Working Paper
(under construction)

Generic Interoperability Framework (GINF) Middleware

Describing the "Magic"

 Sergey Melnik et al.
Department of Computer Science, Stanford University
melnik@db.stanford.edu

 

Abstract

This document discusses an implementation of the Generic Interoperability Framework. It describes in detail how software components exchange and process messages represented as RDF models and how schema information is fetched and evaluated. We also present an API and guidelines for application programmers.

Introduction

The goal of the Generic Interoperability Framework (GINF) is to facilitate interoperability between heterogeneous systems [1].  GINF is a set of principles which describe an application-neutral way of interaction between software components. The key principles include: This document describes a realization of this principles which provides semantic-oriented middleware for application development and integration. Our intension is to address the spirit of "magic" perceptible in the introductory paper [1]. We will show how the components discover each other's interfaces on-the-fly, which tasks are performed automatically by the middleware, which advantages become available for the application developer and in which direction the complexity is shifted. We will also point out the limitations of the current implementation and show how they can be addressed.

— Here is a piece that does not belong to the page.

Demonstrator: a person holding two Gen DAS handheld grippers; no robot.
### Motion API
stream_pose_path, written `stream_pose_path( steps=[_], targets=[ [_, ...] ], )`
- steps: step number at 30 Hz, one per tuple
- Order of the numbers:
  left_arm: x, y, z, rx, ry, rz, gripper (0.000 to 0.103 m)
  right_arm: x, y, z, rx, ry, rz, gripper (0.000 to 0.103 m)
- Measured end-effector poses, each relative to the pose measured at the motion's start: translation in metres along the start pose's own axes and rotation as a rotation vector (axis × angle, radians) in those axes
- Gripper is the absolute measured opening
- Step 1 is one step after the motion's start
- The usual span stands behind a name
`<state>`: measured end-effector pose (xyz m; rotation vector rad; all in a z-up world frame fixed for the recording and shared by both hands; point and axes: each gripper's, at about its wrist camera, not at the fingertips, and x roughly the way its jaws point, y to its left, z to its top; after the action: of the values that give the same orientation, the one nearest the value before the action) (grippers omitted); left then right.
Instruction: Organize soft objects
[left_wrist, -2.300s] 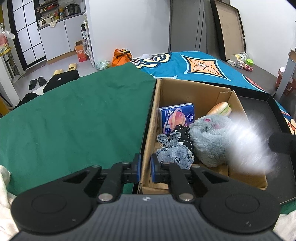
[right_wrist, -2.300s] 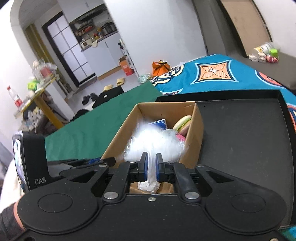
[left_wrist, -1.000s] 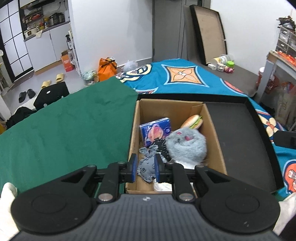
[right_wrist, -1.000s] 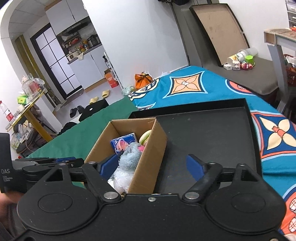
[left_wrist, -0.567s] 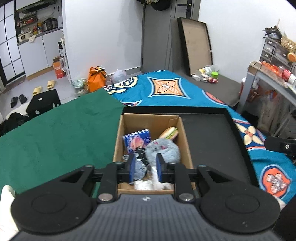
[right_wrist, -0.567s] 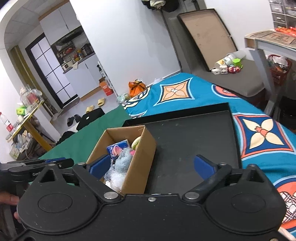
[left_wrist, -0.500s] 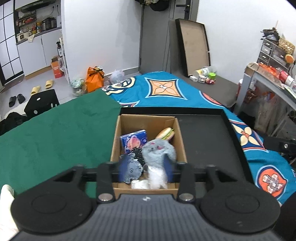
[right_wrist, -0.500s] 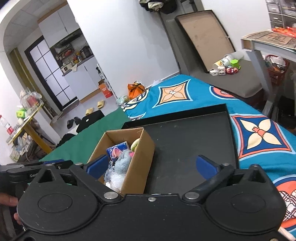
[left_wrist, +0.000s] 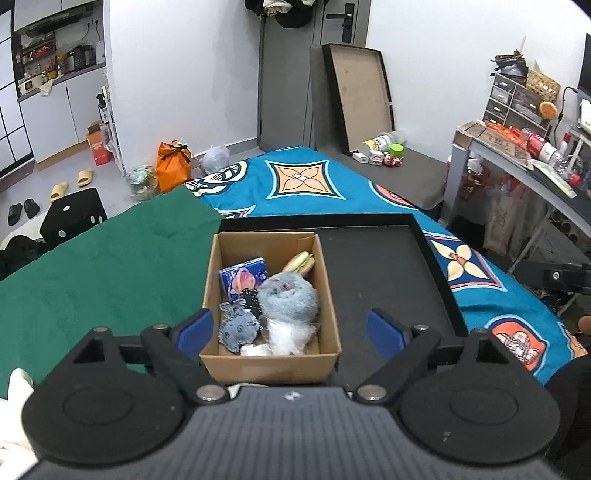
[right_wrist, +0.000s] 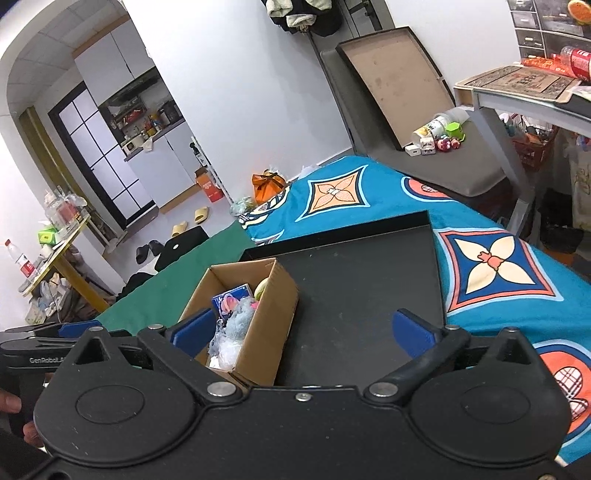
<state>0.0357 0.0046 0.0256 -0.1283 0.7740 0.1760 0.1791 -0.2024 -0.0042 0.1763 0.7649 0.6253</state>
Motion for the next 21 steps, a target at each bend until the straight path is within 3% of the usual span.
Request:
stream_pose_path(
  steps=[6,11,21],
  targets=[
    [-0.014,-0.004,-0.003,-0.033,0.003,-0.038,0.096,-0.018,-0.001,0.002,-0.02,-0.007,0.024,0.103],
    [-0.026,-0.008,-0.007,-0.024,0.01,-0.011,0.099,-0.029,0.006,0.002,-0.059,0.003,0.063,0.103],
    [-0.047,-0.013,-0.01,-0.023,0.002,-0.038,0.1,-0.047,0.024,0.0,-0.134,0.027,0.092,0.103]
  ],
)
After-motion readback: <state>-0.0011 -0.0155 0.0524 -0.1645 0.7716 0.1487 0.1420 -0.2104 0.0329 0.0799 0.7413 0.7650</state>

First, we give a brief overview of the GINF middleware. Afterwards we describe application development using this middleware. Finally, we demonstrate a comprehensive show case using an application which implements multicast streaming of prefetched Web pages.

Overview

Middleware is referred to as an application-independent software that enables the application developer to concentrate on implementing the core functionality of the application without being concerned with some common tasks like networking, windowing, etc. In GINF components exchange messages that are encoded as RDF models and contain data, language and protocol information. The tasks covered by the GINF middleware include:
  1. Message transport over the network
  2. Parsing of messages encoded in RDF/XML into an graph model
  3. Serialization of the graph model into RDF/XML messages
  4. Implementation of an API for the manipulation of the graph model
  5. RDF schema management, automatic retrieval of schemas for unknown elements
  6. Evaluation of schema information:
    1. computing transitive closures of rdfs:subPropertyOf and rdfs:subClassOf properties
    2. evaluation of rdf:type (instance of) property using class hierarchy
The figure below represents the key components of the architecture and summarizes their functions:

Since the application-specific protocol information is contained withing the messages exchanged between components, the choice of the transport layer is not essential. Currently, we specified an HTTP and a TCP/IP mapping for the basic communication protocol. Note that other mappings (e.g. to CORBA/IIOP, E-Mail) and delivery principles (e.g. connectionless transport) are also possible.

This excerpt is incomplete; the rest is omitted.